His outlook for 2016 is reluctantly optimistic, describing it as a “final minute 12 months” as a result of inconsistency of bookings and added that the constructive end result is extra as a result of geopolitical occasions within the area fairly than efficiency, including that the doable constructive end result of the season is not going to be balanced for the entire nation with quite a lot of locations and companies dealing with losses.
SETE’s president outlined the goal for 2021: 35 million arrivals and 20 billion euros in revenues for tourism, which he mentioned could be achieved if annual funding quantities to 2 billion euros beginning in 2016 with 80 % participation of the non-public sector and 20 % by the federal government.
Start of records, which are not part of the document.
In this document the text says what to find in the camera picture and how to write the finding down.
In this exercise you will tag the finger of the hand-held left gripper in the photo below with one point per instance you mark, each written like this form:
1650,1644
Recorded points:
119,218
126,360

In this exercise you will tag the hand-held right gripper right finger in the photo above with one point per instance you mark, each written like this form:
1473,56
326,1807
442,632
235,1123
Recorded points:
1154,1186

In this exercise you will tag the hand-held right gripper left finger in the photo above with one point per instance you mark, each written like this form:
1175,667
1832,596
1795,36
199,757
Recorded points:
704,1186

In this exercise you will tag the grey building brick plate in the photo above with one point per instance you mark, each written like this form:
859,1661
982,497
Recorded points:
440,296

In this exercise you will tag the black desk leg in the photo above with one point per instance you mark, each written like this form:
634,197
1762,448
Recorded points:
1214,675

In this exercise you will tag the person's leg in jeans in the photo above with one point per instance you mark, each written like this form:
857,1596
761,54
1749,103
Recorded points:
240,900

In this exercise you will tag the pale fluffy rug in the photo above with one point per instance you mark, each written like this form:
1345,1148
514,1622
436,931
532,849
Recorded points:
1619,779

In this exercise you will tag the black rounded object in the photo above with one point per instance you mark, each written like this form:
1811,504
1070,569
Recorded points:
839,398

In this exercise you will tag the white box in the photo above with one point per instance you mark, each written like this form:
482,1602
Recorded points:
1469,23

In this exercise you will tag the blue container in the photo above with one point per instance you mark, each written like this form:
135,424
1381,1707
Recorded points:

In his deal with to the contributors of the convention, collectively organized by Eurobank and SETE, he referred to the dramatic decline in home tourism through the disaster interval, which went from 3.2 billion euros in 2008 to 1.4 billion euros in 2014, affecting areas and companies that didn’t have the suitable infrastructure, product and advertising instruments, thus failing to rework their tourism product.
Representing over 50,000 tourism-related companies in Greece, Mr Andreadis spoke of unprecedented tax measures, which is able to inevitably result in the sector’s demise if decision-makers proceed to burden the shopper, the product and the enterprise. He additionally referred to the sharing financial system, which he mentioned price the state 300 million euros yearly and is nearly left uncontrolled.
SETE’s chief concluded that the federal government ought to look into securing extra EU funds, which ought to then be directed to all tourism enterprises, small or giant, with a view to create infrastructure that can result in new jobs and take Greek tourism to the subsequent stage.